▸ **What is needed**: Repeat each entry word for word; the images are not part of the copy.

▸ **Records shown**:
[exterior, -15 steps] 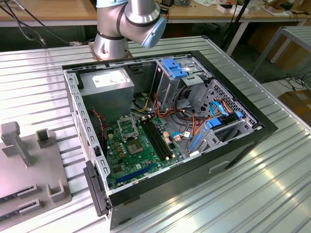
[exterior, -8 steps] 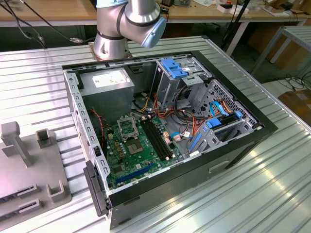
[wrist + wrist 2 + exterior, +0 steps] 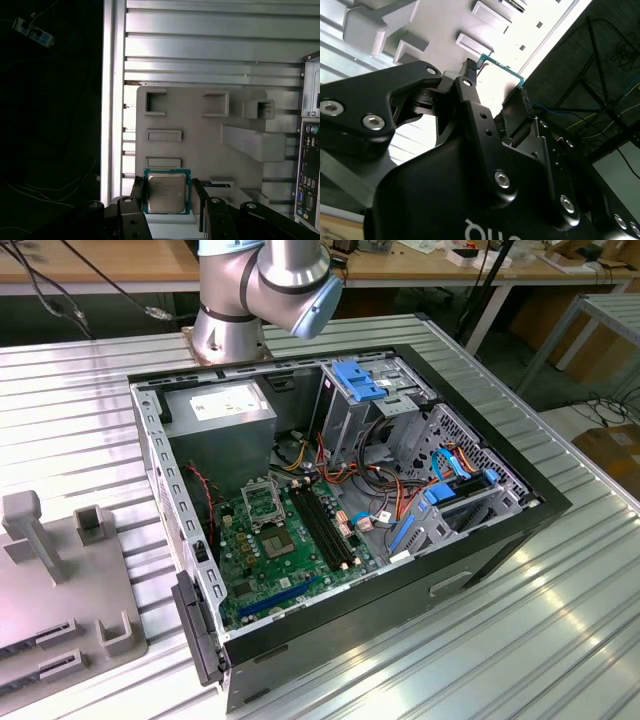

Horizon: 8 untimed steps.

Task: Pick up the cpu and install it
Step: 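Pick up the cpu and move it towards the insertion slot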

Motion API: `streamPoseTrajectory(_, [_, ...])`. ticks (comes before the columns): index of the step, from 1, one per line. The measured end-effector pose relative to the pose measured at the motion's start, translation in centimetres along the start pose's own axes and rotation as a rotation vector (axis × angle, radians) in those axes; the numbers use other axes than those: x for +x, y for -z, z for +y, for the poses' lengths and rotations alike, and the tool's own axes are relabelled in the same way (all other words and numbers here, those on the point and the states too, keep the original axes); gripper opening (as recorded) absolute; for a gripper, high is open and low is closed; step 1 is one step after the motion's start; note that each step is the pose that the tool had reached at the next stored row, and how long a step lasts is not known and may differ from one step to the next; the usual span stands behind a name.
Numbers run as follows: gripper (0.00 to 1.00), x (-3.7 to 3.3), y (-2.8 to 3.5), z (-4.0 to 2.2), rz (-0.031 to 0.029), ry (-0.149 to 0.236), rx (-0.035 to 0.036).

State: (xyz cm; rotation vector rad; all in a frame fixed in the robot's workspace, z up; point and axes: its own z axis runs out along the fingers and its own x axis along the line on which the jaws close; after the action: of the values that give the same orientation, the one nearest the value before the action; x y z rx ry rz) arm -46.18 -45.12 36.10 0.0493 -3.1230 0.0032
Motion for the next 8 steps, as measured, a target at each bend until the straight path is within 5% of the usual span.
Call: streamPoseTrajectory(8, [0.47,0.04,2.12,-0.01,0.0031,0.0,-0.0001])
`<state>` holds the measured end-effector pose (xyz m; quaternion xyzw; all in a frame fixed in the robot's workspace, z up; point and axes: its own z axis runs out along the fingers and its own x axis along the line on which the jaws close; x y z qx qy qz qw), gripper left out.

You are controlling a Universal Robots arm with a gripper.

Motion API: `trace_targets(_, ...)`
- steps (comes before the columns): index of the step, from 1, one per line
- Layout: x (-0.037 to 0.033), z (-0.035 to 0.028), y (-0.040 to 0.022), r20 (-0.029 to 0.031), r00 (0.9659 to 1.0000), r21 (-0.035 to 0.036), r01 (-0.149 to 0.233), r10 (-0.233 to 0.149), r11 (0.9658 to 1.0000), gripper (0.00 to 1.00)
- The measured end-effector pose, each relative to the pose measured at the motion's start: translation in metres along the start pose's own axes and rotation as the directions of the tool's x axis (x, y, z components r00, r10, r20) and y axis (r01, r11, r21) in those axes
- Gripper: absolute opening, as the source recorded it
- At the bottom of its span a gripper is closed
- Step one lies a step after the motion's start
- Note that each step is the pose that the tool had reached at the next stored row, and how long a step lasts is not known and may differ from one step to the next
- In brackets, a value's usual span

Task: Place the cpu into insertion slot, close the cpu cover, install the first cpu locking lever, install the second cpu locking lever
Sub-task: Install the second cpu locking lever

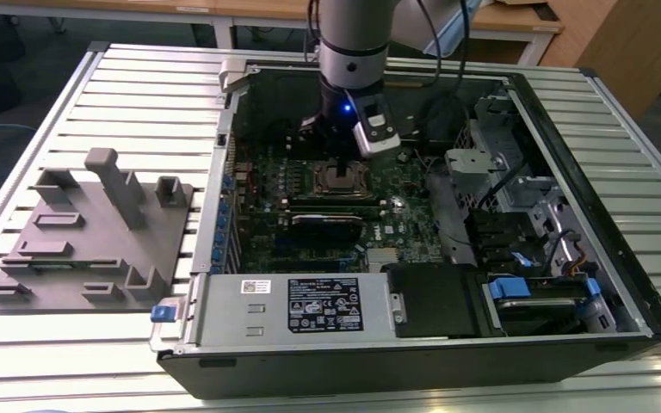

▸ **Answer for this exercise**:
[exterior, -15 steps] 
[exterior, -8 steps] 
[wrist + wrist 2 + exterior, +0 steps] 

Horizon: 8 untimed steps.

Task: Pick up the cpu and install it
Step: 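Pick up the cpu and move it towards the insertion slot
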
Motion API: `streamPoseTrajectory(_, [_, ...])`. ticks (comes before the columns): index of the step, from 1, one per line. The measured end-effector pose relative to the pose measured at the motion's start, translation in centimetres along the start pose's own axes and rotation as a rotation vector (axis × angle, radians) in those axes; the numbers use other axes than those: x for +x, y for -z, z for +y, for the poses' lengths and rotations alike, and the tool's own axes are relabelled in the same way (all other words and numbers here, those on the point and the states too, keep the original axes); gripper opening (as recorded) absolute; for a gripper, high is open and low is closed; step 1 is one step after the motion's start; note that each step is the pose that the tool had reached at the next stored row, and how long a step lasts is not known and may differ from one step to the next; the usual span stands behind a name.
Numbers run as follows: gripper (0.00 to 1.00), x (-3.7 to 3.3), y (-2.8 to 3.5), z (-4.0 to 2.2), rz (-0.031 to 0.029), ry (-0.149 to 0.236), rx (-0.035 to 0.036).

State: (xyz cm; rotation vector rad; all in a frame fixed in the robot's workspace, z up; point and axes: its own z axis runs out along the fingers and its own x axis along the line on which the jaws close; after the action: of the values that give the same orientation, the one nearest the value before the action; x y z rx ry rz) arm -46.18 -45.12 36.10 0.0493 -3.1230 0.0032
Motion for the next 8 steps, as measured, a target at each bend until the straight path is within 5% of the usual span.
Call: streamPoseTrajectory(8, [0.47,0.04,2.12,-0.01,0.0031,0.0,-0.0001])
`<state>` holds the measured end-effector pose (xyz m; quaternion xyzw; all in a frame fixed in the robot's workspace, z up; point and axes: its own z axis runs out along the fingers and its own x axis along the line on which the jaws close; x y z qx qy qz qw), gripper left out.

You are controlling a Universal Robots arm with a gripper.

Motion API: `trace_targets(_, ...)`
- steps (comes before the columns): index of the step, from 1, one per line
- Layout: x (-0.037 to 0.033), z (-0.035 to 0.028), y (-0.040 to 0.022), r20 (-0.029 to 0.031), r00 (0.9659 to 1.0000), r21 (-0.035 to 0.036), r01 (-0.149 to 0.233), r10 (-0.233 to 0.149), r11 (0.9658 to 1.0000), gripper (0.00 to 1.00)
- The measured end-effector pose, each relative to the pose measured at the motion's start: translation in metres along the start pose's own axes and rotation as the directions of the tool's x axis (x, y, z components r00, r10, r20) and y axis (r01, r11, r21) in those axes
- Gripper: absolute opening, as the source recorded it
- At the bottom of its span a gripper is closed
- Step one lies a step after the motion's start
- Note that each step is the pose that the tool had reached at the next stored row, and how long a step lasts is not known and may differ from one step to the next
- In brackets, a value's usual span

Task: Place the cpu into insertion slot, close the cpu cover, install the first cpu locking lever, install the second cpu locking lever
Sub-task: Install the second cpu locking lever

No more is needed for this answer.